Permeability is defined as the capacity of a porous medium like rock to transmit fluids through its interconnected pores, channels and fractures. It measures how easily fluids can flow through the rock. The higher the permeability, the easier it is for oil, gas or water to flow through the rock. Low permeability rocks, such as shale, allow limited fluid flow compared to high permeability rocks like sandstone.
The permeability of a reservoir rock depends on properties like pore sizes, pore distribution, pore connectivity, and pore geometry. These pore characteristics along with fractures present in the rock control the overall conductivity and transmissibility of fluids in the reservoir.
Understanding the permeability of reservoir rocks is crucial for calculating oil and gas well productivity, designing development wells, implementing enhanced recovery methods, and modeling reservoir performance. Permeability values help determine flow rates and design pipeline networks to transport hydrocarbons.

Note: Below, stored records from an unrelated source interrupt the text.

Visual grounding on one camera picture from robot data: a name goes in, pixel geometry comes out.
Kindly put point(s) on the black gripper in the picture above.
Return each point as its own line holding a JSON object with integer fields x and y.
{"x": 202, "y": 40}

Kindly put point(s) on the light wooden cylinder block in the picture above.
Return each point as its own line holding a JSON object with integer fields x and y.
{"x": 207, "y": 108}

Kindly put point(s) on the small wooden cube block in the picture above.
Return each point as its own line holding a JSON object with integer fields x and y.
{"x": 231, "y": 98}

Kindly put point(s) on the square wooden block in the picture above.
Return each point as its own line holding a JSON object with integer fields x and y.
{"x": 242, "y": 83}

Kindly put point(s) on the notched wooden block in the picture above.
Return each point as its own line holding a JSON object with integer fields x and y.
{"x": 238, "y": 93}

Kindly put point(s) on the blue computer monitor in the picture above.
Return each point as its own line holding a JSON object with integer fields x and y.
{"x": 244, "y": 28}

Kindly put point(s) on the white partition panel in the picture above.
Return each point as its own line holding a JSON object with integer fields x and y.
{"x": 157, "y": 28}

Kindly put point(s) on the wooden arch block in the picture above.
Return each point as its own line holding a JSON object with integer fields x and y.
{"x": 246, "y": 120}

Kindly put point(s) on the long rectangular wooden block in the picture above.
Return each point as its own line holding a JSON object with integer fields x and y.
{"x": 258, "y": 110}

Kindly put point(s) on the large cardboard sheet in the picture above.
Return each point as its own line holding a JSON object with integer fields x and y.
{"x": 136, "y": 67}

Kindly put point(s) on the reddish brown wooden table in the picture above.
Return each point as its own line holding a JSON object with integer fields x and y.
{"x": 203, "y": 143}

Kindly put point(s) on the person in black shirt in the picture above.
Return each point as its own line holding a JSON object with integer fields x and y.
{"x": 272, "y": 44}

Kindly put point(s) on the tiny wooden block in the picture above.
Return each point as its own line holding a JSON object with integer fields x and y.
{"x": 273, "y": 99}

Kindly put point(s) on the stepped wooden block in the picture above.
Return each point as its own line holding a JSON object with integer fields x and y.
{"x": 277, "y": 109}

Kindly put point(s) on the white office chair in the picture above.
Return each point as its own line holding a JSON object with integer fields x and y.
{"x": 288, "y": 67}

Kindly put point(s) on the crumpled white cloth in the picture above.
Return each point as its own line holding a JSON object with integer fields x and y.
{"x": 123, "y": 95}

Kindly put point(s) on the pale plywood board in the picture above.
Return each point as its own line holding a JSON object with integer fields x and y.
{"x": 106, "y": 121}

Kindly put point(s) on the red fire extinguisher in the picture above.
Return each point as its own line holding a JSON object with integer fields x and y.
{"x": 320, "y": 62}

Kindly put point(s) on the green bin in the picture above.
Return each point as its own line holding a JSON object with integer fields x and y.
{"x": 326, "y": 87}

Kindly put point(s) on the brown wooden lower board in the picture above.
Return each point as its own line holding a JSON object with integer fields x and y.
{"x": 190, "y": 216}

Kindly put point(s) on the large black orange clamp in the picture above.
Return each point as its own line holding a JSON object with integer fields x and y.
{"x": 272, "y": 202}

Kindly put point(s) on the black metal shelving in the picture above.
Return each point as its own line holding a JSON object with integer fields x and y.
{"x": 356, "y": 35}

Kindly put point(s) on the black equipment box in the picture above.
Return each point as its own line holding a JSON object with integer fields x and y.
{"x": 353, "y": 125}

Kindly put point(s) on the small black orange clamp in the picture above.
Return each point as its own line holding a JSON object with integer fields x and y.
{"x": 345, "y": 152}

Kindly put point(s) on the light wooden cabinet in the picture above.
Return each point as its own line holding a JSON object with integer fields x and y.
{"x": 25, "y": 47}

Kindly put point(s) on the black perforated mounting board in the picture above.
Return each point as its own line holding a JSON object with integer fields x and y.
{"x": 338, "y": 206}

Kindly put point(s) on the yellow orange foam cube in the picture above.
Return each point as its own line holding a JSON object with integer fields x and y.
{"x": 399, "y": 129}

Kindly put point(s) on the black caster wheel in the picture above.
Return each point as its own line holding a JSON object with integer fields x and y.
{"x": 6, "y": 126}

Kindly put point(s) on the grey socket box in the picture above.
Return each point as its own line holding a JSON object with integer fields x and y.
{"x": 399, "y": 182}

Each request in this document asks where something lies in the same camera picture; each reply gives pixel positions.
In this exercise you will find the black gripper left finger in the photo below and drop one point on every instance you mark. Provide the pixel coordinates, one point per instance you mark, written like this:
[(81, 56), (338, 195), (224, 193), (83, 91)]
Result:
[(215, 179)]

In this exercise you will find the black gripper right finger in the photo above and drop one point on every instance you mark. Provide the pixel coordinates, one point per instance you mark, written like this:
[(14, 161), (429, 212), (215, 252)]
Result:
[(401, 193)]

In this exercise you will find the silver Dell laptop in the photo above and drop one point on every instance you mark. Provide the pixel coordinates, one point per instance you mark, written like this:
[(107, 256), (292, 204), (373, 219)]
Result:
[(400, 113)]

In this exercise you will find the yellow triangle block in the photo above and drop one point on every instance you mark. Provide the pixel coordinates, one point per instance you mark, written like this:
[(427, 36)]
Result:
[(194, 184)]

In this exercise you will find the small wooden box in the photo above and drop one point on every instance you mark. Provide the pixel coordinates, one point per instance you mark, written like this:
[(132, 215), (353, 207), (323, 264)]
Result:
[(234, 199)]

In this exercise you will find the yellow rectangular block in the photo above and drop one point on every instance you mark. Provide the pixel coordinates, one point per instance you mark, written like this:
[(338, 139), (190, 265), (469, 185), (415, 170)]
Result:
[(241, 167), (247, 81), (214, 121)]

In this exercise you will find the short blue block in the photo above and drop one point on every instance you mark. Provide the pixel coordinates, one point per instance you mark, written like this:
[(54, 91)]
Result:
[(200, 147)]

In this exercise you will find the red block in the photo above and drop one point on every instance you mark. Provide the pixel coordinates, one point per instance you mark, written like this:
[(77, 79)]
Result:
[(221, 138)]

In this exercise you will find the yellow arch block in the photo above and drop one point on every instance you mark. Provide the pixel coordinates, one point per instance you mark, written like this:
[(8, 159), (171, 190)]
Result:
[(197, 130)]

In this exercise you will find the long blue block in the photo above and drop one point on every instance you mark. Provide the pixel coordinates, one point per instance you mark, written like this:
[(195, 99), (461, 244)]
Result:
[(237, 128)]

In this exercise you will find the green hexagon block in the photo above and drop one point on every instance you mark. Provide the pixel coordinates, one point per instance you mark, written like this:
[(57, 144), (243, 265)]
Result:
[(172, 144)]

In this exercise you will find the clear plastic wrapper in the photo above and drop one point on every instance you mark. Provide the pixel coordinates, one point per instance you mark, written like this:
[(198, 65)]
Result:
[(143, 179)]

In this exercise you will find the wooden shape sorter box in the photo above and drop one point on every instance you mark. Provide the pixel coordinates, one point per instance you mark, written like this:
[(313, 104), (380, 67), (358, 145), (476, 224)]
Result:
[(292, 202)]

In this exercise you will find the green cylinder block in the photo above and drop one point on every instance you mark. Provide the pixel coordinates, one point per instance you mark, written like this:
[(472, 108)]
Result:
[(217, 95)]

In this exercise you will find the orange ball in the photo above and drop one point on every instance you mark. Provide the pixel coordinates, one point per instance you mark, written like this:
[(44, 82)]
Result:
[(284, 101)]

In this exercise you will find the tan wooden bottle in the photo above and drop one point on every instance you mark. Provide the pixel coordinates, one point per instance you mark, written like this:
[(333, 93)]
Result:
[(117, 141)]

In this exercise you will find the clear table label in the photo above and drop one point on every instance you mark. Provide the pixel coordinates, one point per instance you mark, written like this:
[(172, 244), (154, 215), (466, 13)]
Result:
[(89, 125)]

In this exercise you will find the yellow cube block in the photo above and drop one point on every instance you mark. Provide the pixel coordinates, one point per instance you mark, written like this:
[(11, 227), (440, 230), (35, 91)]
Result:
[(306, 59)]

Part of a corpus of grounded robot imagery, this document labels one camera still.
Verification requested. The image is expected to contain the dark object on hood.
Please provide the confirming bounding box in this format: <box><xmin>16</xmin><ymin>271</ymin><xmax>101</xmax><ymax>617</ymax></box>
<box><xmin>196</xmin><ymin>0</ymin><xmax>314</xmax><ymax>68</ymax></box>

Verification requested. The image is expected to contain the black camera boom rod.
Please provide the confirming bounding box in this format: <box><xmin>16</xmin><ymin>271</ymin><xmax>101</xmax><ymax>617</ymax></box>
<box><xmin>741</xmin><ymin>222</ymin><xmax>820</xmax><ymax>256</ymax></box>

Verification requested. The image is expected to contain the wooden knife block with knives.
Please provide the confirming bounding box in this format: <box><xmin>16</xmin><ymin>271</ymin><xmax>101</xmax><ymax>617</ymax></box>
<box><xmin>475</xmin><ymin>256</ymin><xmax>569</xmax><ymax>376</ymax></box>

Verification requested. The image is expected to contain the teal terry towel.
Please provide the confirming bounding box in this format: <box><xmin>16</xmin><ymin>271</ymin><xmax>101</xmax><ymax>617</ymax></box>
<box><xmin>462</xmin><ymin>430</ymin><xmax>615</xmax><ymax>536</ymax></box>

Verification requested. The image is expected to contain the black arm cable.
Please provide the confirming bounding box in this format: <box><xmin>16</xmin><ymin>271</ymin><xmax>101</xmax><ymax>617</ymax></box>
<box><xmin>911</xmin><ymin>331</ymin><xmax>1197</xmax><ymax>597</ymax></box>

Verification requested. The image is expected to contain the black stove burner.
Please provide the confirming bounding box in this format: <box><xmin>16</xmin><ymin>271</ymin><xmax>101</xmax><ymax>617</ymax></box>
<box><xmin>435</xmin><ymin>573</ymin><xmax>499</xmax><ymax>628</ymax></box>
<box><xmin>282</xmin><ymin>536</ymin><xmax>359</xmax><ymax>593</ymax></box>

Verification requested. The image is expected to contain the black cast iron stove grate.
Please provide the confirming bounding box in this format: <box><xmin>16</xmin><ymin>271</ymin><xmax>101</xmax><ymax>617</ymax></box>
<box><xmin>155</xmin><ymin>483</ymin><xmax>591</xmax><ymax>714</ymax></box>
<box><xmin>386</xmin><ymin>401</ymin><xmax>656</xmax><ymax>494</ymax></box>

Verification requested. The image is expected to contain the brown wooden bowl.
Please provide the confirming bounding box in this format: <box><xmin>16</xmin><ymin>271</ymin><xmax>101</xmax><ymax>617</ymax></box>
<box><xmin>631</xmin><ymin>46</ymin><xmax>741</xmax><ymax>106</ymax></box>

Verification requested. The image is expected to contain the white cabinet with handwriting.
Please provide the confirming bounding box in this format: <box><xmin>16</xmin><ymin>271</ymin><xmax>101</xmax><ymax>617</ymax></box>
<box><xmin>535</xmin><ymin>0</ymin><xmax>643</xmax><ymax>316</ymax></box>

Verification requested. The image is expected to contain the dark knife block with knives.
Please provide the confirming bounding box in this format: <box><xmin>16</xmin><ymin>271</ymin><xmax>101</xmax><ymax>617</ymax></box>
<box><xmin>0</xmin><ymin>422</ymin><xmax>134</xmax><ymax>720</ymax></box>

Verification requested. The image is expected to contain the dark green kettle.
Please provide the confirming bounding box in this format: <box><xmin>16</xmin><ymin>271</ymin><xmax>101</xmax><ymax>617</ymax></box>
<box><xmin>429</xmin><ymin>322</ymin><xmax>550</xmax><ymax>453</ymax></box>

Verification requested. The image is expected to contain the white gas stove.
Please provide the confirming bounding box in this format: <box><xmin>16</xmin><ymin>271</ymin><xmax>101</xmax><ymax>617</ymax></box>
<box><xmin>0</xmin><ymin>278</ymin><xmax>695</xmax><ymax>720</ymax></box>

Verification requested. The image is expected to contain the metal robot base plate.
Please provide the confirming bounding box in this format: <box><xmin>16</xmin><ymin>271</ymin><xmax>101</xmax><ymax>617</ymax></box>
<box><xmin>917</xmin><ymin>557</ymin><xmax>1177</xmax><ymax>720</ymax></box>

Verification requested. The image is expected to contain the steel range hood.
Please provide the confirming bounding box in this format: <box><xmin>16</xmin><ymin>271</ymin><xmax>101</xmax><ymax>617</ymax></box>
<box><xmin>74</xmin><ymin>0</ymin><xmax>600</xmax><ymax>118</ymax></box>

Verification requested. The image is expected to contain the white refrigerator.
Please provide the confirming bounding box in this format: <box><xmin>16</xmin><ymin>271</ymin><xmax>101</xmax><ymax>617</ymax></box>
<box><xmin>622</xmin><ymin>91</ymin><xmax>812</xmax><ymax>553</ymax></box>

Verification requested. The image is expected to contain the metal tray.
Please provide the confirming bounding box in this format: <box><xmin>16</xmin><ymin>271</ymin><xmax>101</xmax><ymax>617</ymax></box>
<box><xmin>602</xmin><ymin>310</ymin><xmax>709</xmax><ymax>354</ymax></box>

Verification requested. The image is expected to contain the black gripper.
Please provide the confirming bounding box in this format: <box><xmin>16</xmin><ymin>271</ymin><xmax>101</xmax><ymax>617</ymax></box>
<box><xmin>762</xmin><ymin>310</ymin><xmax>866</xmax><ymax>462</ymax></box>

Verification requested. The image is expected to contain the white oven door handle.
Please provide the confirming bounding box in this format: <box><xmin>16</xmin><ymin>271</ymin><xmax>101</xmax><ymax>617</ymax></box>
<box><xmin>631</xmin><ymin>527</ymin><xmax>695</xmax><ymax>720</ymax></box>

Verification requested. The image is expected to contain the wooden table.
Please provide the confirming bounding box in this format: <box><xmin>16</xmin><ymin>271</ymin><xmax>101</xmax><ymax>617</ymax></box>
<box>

This video will cover key topics related to permeability including:
- Darcy's Law for permeability
- Factors impacting permeability measurements
- Methods to determine permeability
- The relationship between porosity and permeability
- Relative permeability of multiple fluids
- The role of permeability in reservoir engineering
Having a strong grasp of permeability is essential for reservoir engineers, drilling engineers, production engineers and geologists working in the oil and gas industry. This video provides a thorough overview of this fundamental reservoir property.
Darcy's Law
Darcy's law describes the flow of a fluid through a porous medium. It relates the fluid velocity to the permeability of the medium.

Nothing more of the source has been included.